Stage 1: One Server, Everything On It

Every system starts here. One server. Your web application, your database and your cache all running on the same machine. A user sends a request, the server handles it, queries its own database and sends a response back.

This works fine for early users. It is simple to deploy, simple to debug and cheap to run. The entire stack is one SSH session away.

The failure mode is obvious once you see it: everything fails together. If the database crashes, the web server goes down with it. If a traffic spike overloads the CPU, both your application logic and your database queries slow down simultaneously. There is no isolation between concerns because there is no separation at all.

The first scaling move is not to add more machines. It is to separate what you have.

Stage 2: Separate the Web Tier from the Data Tier

Split the single server into two: one for your application (the web tier) and one for your database (the data tier). They communicate over a private network.

This feels minor but it changes what becomes possible. You can now scale each tier independently based on where the actual bottleneck is. If your queries are slow, you give the database server more memory. If your application logic is CPU-heavy, you upgrade the web server. You are no longer forced to treat both problems as one.

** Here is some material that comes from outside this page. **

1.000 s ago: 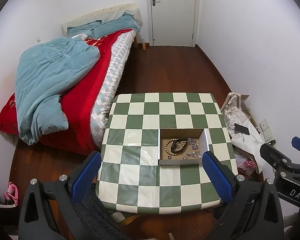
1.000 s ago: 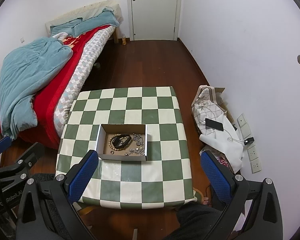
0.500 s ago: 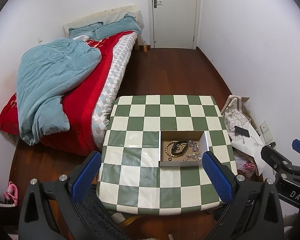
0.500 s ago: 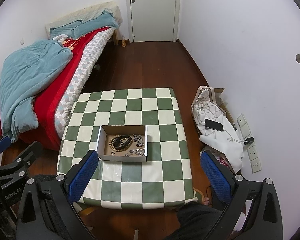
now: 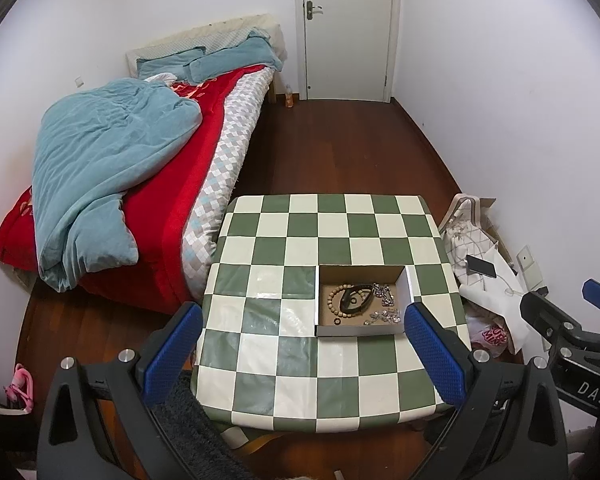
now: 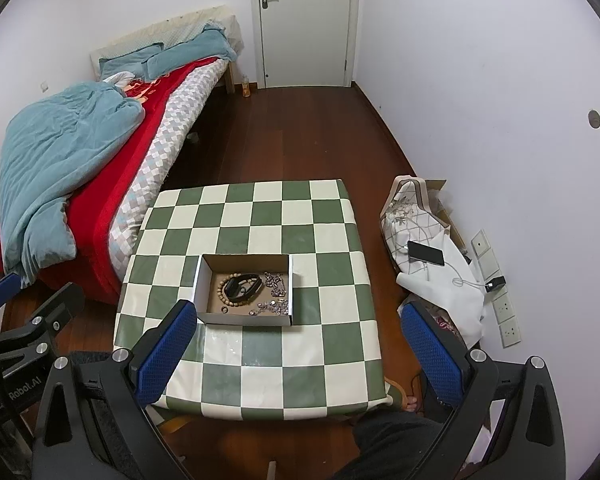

It also introduces a question you will need to answer: SQL or NoSQL?

Relational databases (MySQL, PostgreSQL) have been the default for decades and remain the right choice for most use cases. They handle structured data well, enforce consistency through ACID transactions and support complex queries with joins. If you are unsure, start here.

NoSQL databases (MongoDB, Cassandra, DynamoDB) become worth considering when:

  • You need extremely low latency
  • Your data has no consistent structure
  • You need to store data at a scale where the relational model starts to break down

The tradeoff is usually consistency. Most NoSQL systems offer eventual consistency rather than the strict guarantees of a relational database. You get speed and scale. You give up certainty.

At this stage, one web server and one database server can take you surprisingly far. Most applications here can comfortably serve thousands of concurrent users.

Stage 3: Load Balancer and Horizontal Scaling

Vertical scaling (giving a single server more CPU or RAM) has a ceiling. The machine only gets so big before it costs too much or stops being available. More importantly, a single web server is still a single point of failure. If it goes down, your entire application goes down with it.

Horizontal scaling solves both problems. Instead of one bigger server, you run multiple identical servers behind a load balancer.

The load balancer sits in front of your web tier. It accepts all incoming traffic and distributes requests across your pool of web servers. Users talk to the load balancer’s public IP. They never reach your web servers directly. This means you can add or remove servers from the pool without the user ever noticing. If one server fails, the load balancer stops sending traffic to it and routes everything to the remaining healthy servers.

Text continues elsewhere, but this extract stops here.